A New York agency has found that a lump-sum settlement payment from a nonqualified deferred compensation plan by a New York employer to a former employee that is not a New York resident is not subject to New York state income taxes.
The decision interprets 4 USC 114(a), which prohibits states from taxing “retirement income” paid to non-residents, even if the compensation is paid by a resident employer or was earned while the payee was a resident. The statute defines “retirement income” as including payments under a nonqualified deferred compensation plan, if the payments are made periodically for life or at least ten years.
In the case at hand, the employee, who was not a NY resident, had commenced receiving periodic payments from two nonqualified deferred compensation plans of his former NY employer, before the employer had gone bankrupt.
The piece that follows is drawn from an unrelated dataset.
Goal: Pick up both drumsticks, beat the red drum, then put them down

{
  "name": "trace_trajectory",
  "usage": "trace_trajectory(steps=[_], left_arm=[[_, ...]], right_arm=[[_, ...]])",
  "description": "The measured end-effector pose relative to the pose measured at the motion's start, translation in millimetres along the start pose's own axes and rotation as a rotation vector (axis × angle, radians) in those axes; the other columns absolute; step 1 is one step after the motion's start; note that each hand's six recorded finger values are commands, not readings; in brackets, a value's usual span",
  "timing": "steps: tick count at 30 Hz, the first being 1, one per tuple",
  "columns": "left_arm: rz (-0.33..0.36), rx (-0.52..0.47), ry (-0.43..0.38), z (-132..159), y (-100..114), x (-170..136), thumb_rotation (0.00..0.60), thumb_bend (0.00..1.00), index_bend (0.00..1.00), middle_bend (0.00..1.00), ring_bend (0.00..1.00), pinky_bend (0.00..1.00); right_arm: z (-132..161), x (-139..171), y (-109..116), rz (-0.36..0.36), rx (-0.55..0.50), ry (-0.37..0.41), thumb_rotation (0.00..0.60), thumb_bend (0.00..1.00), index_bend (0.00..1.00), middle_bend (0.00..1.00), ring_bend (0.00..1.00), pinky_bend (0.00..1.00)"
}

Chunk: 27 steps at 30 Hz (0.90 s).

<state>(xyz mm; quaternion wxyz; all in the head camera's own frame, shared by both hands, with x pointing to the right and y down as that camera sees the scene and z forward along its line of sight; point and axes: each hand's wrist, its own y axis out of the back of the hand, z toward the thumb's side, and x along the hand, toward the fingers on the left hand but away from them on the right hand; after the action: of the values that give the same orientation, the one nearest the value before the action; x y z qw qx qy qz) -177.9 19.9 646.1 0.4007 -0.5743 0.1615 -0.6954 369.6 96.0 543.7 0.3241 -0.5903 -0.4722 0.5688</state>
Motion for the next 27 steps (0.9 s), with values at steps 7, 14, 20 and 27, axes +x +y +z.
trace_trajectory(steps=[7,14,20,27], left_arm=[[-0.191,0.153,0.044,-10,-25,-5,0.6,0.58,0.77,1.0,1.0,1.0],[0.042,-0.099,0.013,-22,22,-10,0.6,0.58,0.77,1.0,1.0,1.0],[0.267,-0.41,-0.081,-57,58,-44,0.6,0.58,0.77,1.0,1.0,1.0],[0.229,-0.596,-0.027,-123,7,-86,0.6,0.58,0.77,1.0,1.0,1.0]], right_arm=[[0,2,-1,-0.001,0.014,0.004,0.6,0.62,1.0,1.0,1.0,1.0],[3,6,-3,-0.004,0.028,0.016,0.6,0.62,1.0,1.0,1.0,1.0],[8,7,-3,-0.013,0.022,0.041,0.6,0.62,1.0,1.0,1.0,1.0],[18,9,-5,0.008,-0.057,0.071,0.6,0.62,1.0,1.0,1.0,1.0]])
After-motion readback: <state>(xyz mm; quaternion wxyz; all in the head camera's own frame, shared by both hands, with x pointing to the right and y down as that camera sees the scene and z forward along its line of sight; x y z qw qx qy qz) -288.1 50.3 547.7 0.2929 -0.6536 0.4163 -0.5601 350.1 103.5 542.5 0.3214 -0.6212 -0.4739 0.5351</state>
As part of the bankruptcy settlement, the employee’s payments were commuted to a lump sum. The NY agency held that the lump sum payment still qualified as “retirement income” for purposes of the rule in 4 USC 114(a), in spite of the fact it was not a periodic payment. It’s unclear if the agency would have reached the same result if the lump sum had been been the original form of payment, instead of resulting from the bankruptcy.
Although the facts are limited, employers should keep in mind the rule in 4 USC 114(a) when paying out periodic nonqualified deferred compensation payments to nonresidents, so that appropriate state taxes are withheld.